Using an AWS IAM Role to stage data for Databricks

If you're on AWS and require authenticating using an IAM role rather than an access key and secret, see instructions here.

Writing to Databricks on Azure

To enable Polytomic to write to your Azure Databricks cluster, you'll need to provide an Azure Storage container for us to stage data in.

🚧

Azure Storage Account Type

Databricks requires that your Azure storage account is Data Lake Gen2 compatible. For this reason, it is recommended you create a new storage account/container for Polytomic to use. When creating a new storage account, enable the "Hierarchical Namespaces" feature on the Advanced setting tab.

You can read more about creating or migrating existing accounts on the Azure Support Portal.

You will need to enter the following values in Polytomic:

  • Azure Storage account name - the account name that contains the container Polytomic will write to.
  • Azure Storage access key - the access key associated with the storage account.
  • Azure Storage container name - the container that Polytomic will write to.

Modifying table retention policy

When syncing to Databricks using Polytomic's bulk syncs (i.e. ELT workloads), you can override the default Databricks table retention period by turning on the Configure data retention for tables setting at the bottom of your Databricks connection configuration:

Per-sync table retention policy

You can override the global retention policy per bulk sync by going to Advanced settings at the bottom of your bulk sync configuration and turning on the Configure data retention for tables setting:

This will override whatever you have set in your Polytomic Databricks connection config.
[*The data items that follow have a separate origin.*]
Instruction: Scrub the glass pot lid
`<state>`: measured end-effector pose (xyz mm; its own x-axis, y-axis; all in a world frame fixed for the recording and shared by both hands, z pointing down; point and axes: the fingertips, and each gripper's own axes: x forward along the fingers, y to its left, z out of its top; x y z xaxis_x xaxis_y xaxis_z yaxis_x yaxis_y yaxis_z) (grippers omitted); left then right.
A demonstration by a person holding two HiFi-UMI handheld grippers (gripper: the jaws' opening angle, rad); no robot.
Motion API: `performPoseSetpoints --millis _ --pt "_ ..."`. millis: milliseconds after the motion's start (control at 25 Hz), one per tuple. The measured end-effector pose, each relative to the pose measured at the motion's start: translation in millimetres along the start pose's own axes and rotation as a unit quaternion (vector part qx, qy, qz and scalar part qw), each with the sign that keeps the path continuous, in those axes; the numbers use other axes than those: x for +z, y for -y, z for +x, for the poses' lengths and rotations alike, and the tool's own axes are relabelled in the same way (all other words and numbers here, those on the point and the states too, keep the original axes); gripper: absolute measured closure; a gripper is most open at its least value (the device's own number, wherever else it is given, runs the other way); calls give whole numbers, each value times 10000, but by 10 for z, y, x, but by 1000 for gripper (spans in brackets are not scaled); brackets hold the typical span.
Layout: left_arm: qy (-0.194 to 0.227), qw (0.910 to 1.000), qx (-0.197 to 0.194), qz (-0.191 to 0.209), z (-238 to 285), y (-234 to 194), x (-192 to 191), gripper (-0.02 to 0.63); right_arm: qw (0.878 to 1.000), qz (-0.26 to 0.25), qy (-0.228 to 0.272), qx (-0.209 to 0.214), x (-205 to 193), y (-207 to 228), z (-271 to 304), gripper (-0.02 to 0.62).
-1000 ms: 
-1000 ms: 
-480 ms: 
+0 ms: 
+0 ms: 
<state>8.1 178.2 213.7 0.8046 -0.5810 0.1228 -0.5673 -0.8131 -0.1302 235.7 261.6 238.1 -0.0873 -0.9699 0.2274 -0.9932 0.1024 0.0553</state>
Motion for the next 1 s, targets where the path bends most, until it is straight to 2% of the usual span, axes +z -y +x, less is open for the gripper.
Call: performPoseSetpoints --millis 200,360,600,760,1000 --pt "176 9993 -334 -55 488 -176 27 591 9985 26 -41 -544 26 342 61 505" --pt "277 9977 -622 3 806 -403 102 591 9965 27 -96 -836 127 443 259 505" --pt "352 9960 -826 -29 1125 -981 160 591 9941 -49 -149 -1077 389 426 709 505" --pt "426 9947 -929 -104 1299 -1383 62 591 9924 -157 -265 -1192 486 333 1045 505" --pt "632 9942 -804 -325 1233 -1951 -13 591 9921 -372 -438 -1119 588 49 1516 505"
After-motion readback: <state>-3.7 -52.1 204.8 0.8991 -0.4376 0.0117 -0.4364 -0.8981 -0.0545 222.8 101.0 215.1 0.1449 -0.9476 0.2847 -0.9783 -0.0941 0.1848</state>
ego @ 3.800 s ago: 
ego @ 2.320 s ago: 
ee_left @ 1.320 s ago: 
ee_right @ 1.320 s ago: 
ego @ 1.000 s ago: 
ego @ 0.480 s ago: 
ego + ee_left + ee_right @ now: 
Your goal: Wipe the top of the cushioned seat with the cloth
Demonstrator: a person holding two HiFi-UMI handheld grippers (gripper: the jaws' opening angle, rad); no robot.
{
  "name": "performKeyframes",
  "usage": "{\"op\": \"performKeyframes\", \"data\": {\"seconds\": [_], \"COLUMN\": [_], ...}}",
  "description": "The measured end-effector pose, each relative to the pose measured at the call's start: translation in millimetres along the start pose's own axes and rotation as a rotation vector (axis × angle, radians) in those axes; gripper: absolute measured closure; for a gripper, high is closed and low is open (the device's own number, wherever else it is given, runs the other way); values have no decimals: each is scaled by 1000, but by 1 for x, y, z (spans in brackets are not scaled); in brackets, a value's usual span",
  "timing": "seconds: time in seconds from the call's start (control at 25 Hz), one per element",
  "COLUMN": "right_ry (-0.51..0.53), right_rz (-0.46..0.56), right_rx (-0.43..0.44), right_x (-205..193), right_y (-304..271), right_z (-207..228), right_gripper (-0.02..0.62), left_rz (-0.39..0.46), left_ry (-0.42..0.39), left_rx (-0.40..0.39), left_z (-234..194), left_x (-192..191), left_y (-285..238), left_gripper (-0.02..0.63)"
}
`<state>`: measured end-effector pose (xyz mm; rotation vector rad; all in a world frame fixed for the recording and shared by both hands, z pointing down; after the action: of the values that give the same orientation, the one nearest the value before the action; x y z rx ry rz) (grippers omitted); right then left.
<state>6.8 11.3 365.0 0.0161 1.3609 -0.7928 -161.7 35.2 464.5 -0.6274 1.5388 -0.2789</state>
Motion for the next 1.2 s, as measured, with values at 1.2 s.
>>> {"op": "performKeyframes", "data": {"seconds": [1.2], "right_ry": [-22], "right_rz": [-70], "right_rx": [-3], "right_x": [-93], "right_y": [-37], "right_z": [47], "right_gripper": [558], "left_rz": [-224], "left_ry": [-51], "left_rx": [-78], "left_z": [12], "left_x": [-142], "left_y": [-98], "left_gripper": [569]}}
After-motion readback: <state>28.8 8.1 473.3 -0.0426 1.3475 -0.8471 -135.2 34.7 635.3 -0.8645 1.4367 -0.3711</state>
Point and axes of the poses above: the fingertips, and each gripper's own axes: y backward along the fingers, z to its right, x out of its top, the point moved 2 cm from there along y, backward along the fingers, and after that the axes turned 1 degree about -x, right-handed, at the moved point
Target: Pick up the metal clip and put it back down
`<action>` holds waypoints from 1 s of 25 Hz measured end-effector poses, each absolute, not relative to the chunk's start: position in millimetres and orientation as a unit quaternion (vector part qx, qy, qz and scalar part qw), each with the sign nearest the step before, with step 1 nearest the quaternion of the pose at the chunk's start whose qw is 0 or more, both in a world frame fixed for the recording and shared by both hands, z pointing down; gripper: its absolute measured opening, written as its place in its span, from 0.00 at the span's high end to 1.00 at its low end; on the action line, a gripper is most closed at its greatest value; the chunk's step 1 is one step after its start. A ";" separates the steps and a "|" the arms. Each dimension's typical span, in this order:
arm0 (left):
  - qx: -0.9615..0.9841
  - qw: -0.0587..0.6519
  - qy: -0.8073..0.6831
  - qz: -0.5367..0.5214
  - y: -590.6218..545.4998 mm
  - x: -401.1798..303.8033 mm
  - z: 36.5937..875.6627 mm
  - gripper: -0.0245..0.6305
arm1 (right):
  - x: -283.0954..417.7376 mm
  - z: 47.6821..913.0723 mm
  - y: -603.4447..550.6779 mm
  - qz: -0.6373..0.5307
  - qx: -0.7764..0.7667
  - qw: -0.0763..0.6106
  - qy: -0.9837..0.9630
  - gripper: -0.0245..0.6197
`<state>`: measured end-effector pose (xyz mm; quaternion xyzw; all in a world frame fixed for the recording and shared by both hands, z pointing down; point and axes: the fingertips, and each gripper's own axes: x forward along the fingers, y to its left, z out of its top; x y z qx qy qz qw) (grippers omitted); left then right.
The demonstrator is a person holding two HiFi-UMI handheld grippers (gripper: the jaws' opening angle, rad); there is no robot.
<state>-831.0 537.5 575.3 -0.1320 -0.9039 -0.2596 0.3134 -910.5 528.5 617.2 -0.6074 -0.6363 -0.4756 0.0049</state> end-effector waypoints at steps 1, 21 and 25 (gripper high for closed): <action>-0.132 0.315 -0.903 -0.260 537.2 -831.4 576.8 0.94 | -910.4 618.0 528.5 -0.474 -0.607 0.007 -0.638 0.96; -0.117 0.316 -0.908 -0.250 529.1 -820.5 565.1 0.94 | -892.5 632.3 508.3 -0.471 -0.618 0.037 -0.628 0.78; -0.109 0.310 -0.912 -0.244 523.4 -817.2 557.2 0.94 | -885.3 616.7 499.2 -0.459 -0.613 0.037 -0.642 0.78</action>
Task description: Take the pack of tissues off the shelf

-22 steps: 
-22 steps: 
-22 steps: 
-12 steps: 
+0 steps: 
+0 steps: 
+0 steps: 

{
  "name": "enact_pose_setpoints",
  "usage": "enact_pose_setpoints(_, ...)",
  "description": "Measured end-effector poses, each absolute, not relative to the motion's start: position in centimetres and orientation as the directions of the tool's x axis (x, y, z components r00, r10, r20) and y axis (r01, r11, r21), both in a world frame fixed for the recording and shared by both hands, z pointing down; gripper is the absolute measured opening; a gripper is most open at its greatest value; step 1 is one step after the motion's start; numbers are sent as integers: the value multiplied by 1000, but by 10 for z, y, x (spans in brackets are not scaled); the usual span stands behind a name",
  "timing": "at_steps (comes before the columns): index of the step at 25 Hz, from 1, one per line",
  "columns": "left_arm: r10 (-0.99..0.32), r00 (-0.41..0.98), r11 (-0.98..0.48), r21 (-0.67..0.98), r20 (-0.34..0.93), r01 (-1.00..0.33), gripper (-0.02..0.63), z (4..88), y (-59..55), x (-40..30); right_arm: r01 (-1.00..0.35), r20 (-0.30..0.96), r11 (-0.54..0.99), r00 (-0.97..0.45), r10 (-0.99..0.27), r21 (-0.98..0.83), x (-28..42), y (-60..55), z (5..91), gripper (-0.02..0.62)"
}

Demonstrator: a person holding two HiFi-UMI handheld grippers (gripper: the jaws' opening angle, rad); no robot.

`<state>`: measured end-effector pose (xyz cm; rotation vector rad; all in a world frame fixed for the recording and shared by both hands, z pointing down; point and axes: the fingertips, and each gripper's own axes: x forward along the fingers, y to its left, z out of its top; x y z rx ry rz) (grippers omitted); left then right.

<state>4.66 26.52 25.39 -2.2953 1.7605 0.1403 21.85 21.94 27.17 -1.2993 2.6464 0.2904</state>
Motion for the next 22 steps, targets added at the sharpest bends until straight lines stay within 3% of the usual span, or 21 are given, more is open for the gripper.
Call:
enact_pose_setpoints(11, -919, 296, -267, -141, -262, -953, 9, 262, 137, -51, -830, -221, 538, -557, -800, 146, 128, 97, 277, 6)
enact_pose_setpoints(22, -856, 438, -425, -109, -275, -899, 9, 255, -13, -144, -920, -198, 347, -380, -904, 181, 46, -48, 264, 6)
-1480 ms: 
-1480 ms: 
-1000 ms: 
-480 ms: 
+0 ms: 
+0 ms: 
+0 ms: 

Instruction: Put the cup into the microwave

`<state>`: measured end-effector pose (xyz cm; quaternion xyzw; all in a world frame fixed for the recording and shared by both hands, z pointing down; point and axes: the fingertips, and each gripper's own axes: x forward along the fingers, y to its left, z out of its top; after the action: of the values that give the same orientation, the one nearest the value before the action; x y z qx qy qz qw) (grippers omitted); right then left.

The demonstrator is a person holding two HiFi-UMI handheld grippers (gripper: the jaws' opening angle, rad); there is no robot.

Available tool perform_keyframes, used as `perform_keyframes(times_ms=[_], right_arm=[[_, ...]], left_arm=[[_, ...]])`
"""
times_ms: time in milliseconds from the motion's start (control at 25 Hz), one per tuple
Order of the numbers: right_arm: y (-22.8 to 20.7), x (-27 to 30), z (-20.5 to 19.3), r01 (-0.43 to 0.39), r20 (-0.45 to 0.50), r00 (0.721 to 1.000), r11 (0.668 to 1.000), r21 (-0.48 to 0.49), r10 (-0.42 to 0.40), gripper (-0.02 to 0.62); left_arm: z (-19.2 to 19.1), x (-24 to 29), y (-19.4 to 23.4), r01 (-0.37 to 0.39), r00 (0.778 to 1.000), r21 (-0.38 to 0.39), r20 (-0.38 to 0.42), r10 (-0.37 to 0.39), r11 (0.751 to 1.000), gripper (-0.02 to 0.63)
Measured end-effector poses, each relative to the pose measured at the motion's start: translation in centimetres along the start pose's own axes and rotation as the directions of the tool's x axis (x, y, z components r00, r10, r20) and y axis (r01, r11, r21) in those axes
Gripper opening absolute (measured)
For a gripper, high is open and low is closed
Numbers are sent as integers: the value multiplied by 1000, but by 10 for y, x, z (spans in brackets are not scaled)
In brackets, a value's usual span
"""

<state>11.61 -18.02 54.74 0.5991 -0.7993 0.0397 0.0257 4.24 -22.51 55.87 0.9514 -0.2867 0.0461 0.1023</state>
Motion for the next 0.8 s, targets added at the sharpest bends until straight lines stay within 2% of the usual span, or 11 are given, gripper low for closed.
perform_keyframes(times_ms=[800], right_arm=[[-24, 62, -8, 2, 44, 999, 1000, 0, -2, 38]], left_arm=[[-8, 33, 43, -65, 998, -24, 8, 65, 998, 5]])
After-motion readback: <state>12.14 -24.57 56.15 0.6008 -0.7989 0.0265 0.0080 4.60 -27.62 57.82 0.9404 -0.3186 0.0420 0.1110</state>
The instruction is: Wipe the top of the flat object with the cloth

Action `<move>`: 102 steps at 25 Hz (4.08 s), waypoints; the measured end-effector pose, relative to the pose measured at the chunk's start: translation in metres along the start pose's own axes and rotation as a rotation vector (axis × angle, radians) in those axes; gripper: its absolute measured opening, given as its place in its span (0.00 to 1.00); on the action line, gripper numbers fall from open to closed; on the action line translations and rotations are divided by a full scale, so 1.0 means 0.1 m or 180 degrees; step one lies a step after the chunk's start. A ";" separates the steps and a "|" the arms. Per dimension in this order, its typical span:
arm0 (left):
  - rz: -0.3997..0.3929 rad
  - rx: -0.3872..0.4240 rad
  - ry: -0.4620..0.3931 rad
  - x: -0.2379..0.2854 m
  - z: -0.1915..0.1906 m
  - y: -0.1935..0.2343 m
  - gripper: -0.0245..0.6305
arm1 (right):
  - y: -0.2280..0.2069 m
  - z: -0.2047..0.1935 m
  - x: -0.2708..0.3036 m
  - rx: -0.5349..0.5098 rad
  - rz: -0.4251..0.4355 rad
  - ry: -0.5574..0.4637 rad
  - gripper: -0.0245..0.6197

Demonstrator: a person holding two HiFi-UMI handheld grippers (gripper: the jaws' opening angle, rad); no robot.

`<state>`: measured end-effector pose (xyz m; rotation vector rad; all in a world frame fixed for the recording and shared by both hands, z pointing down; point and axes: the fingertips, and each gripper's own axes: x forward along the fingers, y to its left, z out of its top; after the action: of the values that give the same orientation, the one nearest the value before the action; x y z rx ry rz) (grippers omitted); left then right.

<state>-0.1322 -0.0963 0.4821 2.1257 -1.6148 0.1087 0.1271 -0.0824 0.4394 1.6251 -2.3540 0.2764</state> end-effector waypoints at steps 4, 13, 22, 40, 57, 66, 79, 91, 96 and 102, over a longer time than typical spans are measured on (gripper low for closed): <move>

Advanced: limiting concurrent queries on Databricks

You can choose to limit the number of concurrent queries Polytomic issues on Databricks by turning on the Concurrency query limit option. This will allow you to enter an integer limit of concurrent queries that Polytomic can issue:

Unless you have a good reason for setting this, you should leave the option unset. During your operation of Polytomic, there are a couple of signs that would indicate the need to set a limit:

  • An occasional failed to execute query: Invalid OperationHandle error from your Databricks cluster while Polytomic is running.
  • Any variance in sync running times when writing data to Databricks, where occasionally a sync takes much longer than usual.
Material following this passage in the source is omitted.